What is being asked → Filter the data for lines with the word "integer" and copy those lines.
[[ Provided data, beginning ]]
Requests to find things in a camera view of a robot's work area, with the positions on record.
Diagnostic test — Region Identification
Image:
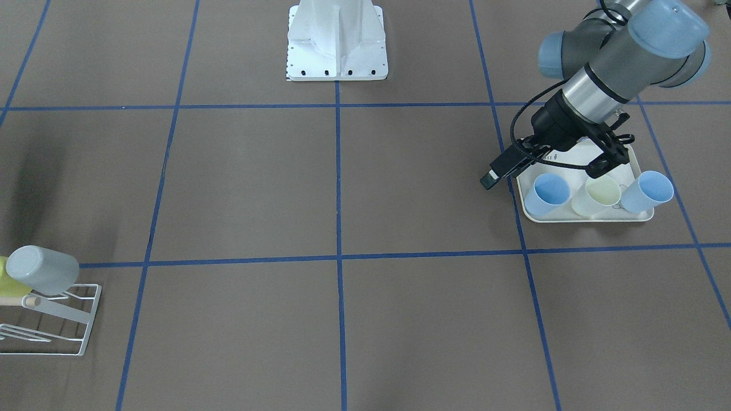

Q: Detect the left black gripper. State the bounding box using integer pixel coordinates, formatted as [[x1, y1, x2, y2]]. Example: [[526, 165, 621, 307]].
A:
[[480, 91, 635, 190]]

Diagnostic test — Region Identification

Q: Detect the cream white cup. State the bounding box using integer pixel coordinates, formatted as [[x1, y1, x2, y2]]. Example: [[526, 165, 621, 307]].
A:
[[570, 175, 622, 218]]

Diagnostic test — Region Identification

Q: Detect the blue cup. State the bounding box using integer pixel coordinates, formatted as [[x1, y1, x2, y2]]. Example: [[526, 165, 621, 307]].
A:
[[620, 171, 674, 213], [523, 174, 571, 216]]

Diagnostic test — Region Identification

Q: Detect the grey white cup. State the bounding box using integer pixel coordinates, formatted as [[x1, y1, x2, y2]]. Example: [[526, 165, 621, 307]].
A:
[[5, 245, 80, 296]]

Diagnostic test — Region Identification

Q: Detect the yellow plastic cup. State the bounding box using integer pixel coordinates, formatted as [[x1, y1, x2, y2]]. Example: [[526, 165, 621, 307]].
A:
[[0, 256, 32, 297]]

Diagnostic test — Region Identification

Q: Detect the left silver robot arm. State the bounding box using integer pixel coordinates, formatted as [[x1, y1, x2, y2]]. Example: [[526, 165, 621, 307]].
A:
[[480, 1, 711, 189]]

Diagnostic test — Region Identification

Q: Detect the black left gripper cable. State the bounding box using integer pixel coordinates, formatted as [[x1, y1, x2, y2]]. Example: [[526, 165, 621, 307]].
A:
[[510, 80, 595, 171]]

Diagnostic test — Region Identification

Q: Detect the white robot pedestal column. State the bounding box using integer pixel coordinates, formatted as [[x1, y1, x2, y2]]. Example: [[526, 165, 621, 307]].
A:
[[286, 1, 389, 82]]

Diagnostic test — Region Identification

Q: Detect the white wire cup rack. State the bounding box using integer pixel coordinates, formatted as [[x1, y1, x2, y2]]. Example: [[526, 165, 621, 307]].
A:
[[2, 284, 102, 357]]

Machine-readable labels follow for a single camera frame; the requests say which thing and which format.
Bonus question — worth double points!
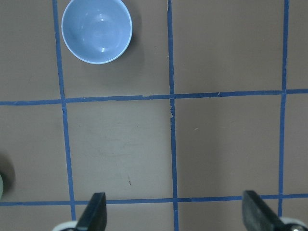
[[ Provided data, end ]]
Result →
Q: Detect the left black gripper. State the bounding box using integer pixel coordinates, formatted as [[x1, y1, x2, y2]]. Example: [[526, 165, 621, 307]].
Q: Detect the cream white cup. State the bounding box using integer pixel coordinates, formatted as [[x1, y1, x2, y2]]. Example: [[526, 165, 621, 307]].
Q: Detect the blue cup. State the bounding box using integer pixel coordinates, formatted as [[x1, y1, x2, y2]]. Example: [[526, 165, 621, 307]].
Q: Detect the grey white cup. State the bounding box using integer pixel coordinates, formatted as [[x1, y1, x2, y2]]. Example: [[526, 165, 621, 307]].
Q: Detect the yellow plastic cup. State the bounding box using integer pixel coordinates, formatted as [[x1, y1, x2, y2]]. Example: [[526, 165, 621, 307]].
Q: Detect the left silver robot arm. State the bounding box using integer pixel coordinates, formatted as [[x1, y1, x2, y2]]. Example: [[526, 165, 621, 307]].
Q: Detect the black left gripper cable. State the bounding box using integer pixel coordinates, formatted as [[x1, y1, x2, y2]]. Example: [[526, 165, 621, 307]].
Q: Detect the white robot pedestal column. State the bounding box using integer pixel coordinates, formatted as [[x1, y1, x2, y2]]. Example: [[526, 165, 621, 307]].
Q: Detect the white wire cup rack. State the bounding box using integer pixel coordinates, formatted as [[x1, y1, x2, y2]]. Example: [[526, 165, 621, 307]].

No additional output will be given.